Женщины согласно кивали, качали головами. Никто не задавался вопросом, захочет ли эта странная женщина передавать человеку собачью болезнь, но с того самого дня никто уже не испытывал к ней никаких чувств, кроме опасливого почтения.

Надежде было не больше сорока, но все называли ее Игнатьевной, как старуху, и относились к ней соответственно. Говорили даже, что Маша – не родная ее дочь: слишком уж непохожа была милая, ясноглазая девочка на свою неулыбчивую мать.

Вскоре люди убедились, что «колдунья» и в самом деле зла никому не делает. Но от этого никто не стал относиться к ней теплее; да она, похоже, в этом и не нуждалась.

А вот обращаться к ней за помощью поселковым приходилось часто. Работавший на фельдшерском пункте Иван Мартемьяныч только числился фельдшером, а на самом деле был запойным пьяницей, давно забывшим даже то немногое, что знал по медицине. А со всякой болячкой в район ведь не поедешь, да и что там за больница, в районе!

Поэтому до тех самых пор, как в поселке Калевала появился доктор Стенич, Надежда Игнатьевна была единственной, к кому шли со всякой хворью…


Все, что делала бабушка, казалось Марине таким простым и естественным, что она совершенно не понимала той пугливой искательности, с которой относились к ней люди.

Что могло вызывать испуг? То, что бабушка знала множество трав, которые сама собирала в лесу и над которыми всегда шептала какие-то неясные, но красивые слова? Или то, что она сразу видела, с чем пришел человек, и умела в два счета выгнать любого, чьи мысли казались ей злыми? Или терпение, с которым она возилась с запойными мужиками?

Это Марина особенно ясно помнила, с самого детства. Она уже знала тогда, что бабушка в детстве жила в стране под названием Словения и что там, в этой стране, люди знали особые секреты, помогающие избавлять от пьяного недуга.

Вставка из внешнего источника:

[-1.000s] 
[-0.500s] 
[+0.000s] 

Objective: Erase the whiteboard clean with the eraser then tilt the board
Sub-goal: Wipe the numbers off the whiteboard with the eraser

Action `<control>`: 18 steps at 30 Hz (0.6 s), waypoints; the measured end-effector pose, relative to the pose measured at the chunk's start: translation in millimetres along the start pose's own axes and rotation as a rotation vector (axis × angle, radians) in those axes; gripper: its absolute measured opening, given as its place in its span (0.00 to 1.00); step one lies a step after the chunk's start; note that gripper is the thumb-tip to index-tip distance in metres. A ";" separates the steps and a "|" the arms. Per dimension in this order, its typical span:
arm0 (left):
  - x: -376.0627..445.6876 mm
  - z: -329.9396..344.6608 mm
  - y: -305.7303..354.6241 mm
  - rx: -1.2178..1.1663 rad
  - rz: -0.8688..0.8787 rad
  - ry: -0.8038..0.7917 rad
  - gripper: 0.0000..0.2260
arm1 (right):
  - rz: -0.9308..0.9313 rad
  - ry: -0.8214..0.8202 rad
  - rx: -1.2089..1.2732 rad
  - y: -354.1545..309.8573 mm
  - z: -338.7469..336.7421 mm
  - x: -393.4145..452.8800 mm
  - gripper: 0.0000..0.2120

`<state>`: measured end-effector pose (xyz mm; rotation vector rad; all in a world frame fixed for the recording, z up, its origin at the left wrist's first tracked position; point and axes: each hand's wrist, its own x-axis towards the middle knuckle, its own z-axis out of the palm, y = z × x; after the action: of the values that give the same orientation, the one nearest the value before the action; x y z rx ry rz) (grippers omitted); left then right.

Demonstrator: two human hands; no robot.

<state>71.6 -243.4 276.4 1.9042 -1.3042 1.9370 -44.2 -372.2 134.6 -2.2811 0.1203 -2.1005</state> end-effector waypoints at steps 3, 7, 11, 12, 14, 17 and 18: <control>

Все это было необыкновенно увлекательно – из-за той таинственной доверительности, с которой соседки приходили к бабушке вечером и приносили одежду своих мужей и свежую рыбу. Происходило это всегда в первый четверг после полнолуния. Пожалуй, Марина этого и не заметила бы, но бабушка сама сказала. Она вообще все рассказывала ей, ничего не скрывала. Потому Марина и не понимала, что же так пугает людей…

Бабушка потрошила рыбу, потом обмакивала палец в рыбью кровь и чертила на подкладке принесенной одежды три креста, что-то при этом приговаривая. Потом брала свежевыпеченный хлеб и, разрезав буханку пополам, вкладывала рыбьи потроха в одну половинку, вместо мякиша, перевязывала все это крест-накрест шерстяной ниткой и шла за поселок, к реке.

Марина шла за нею с замирающим сердцем. Она заранее представляла, как бабушка встанет на мостик над неширокой речкой и громко произнесет: «Хмель и вино, отступись от раба божьего. Выйди на чистую воду, на быструю реку, на буйный ветер. Речная гладь, ржаная плоть, рыбья кровь. Избавьте раба божьего от хмельной напасти. Во имя Отца и Сына и Святого Духа. Аминь». С этими словами она бросала хлеб в воду и долго следила, как уносят его речные струи – а потом уходила, не оглядываясь.